▶ INSTRUCTIONS TO FOLLOW: In the data below, which lines hold the word "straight"? Copy them.

[Start of Attachment]

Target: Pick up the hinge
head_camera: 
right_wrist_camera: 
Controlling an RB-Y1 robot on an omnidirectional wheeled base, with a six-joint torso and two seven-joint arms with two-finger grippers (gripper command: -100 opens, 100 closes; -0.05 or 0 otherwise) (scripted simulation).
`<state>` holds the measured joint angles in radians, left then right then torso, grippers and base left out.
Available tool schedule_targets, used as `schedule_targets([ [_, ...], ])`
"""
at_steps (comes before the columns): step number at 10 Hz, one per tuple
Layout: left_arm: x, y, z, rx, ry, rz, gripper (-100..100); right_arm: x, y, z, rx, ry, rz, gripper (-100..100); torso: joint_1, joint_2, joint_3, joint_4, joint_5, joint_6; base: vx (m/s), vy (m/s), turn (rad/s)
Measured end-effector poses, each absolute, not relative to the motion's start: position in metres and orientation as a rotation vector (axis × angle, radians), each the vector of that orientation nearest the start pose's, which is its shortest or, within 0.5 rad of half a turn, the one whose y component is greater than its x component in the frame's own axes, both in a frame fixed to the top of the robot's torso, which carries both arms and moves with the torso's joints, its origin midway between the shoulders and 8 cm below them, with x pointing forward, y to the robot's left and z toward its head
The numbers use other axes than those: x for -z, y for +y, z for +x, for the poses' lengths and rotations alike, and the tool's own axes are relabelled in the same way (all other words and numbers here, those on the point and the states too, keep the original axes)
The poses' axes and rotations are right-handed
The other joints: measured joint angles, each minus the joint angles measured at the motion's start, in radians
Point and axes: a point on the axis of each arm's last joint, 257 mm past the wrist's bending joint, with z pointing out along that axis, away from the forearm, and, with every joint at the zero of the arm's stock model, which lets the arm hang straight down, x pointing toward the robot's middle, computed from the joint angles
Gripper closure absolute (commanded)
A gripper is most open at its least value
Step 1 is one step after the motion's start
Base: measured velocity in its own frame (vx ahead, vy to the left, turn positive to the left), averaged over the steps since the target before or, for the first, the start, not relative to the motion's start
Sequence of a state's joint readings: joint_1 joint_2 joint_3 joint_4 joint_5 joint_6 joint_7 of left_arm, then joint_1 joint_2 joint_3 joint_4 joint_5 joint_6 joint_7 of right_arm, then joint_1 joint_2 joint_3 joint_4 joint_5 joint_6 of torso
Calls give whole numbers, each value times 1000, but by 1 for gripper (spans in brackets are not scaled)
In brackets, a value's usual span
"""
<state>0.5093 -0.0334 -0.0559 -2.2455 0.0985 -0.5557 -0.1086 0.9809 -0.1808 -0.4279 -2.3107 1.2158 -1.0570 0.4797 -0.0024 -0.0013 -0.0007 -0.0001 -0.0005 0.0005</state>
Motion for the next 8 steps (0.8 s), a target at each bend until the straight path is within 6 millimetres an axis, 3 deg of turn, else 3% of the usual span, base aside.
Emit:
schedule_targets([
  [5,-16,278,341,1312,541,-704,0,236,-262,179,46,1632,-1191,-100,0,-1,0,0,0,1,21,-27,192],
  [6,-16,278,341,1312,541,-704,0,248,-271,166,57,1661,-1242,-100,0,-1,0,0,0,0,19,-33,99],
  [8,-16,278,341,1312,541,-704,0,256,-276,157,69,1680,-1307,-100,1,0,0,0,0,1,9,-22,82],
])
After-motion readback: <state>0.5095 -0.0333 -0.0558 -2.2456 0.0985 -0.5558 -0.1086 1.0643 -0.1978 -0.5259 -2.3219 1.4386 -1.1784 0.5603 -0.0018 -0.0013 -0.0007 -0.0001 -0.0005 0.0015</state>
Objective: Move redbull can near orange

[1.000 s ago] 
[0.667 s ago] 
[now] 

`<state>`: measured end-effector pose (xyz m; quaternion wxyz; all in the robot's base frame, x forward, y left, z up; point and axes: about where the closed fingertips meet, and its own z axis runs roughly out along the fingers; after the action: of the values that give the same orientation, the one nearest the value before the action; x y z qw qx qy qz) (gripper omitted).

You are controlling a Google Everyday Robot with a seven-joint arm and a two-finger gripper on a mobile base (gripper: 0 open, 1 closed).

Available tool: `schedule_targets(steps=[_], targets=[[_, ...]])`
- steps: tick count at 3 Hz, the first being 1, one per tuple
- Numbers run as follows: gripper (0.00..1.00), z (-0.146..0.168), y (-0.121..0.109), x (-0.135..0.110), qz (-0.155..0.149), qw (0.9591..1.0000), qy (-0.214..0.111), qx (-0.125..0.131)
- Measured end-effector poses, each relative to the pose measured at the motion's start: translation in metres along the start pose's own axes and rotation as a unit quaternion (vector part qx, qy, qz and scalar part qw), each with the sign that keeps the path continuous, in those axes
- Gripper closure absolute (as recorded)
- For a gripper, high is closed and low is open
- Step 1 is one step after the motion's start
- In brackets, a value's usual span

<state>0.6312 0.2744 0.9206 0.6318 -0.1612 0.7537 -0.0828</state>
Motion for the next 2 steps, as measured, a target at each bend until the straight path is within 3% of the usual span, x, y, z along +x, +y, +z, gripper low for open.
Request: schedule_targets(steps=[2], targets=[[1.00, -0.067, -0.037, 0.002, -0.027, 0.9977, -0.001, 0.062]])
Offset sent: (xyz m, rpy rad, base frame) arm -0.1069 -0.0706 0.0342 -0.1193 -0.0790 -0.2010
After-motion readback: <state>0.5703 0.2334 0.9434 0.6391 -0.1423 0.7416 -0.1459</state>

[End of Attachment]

▶ FINISHED TASK:
Point and axes: a point on the axis of each arm's last joint, 257 mm past the wrist's bending joint, with z pointing out along that axis, away from the forearm, and, with every joint at the zero of the arm's stock model, which lets the arm hang straight down, x pointing toward the robot's middle, computed from the joint angles
Motion for the next 8 steps (0.8 s), a target at each bend until the straight path is within 6 millimetres an axis, 3 deg of turn, else 3% of the usual span, base aside.
Motion for the next 2 steps, as measured, a target at each bend until the straight path is within 3% of the usual span, x, y, z along +x, +y, +z, gripper low for open.

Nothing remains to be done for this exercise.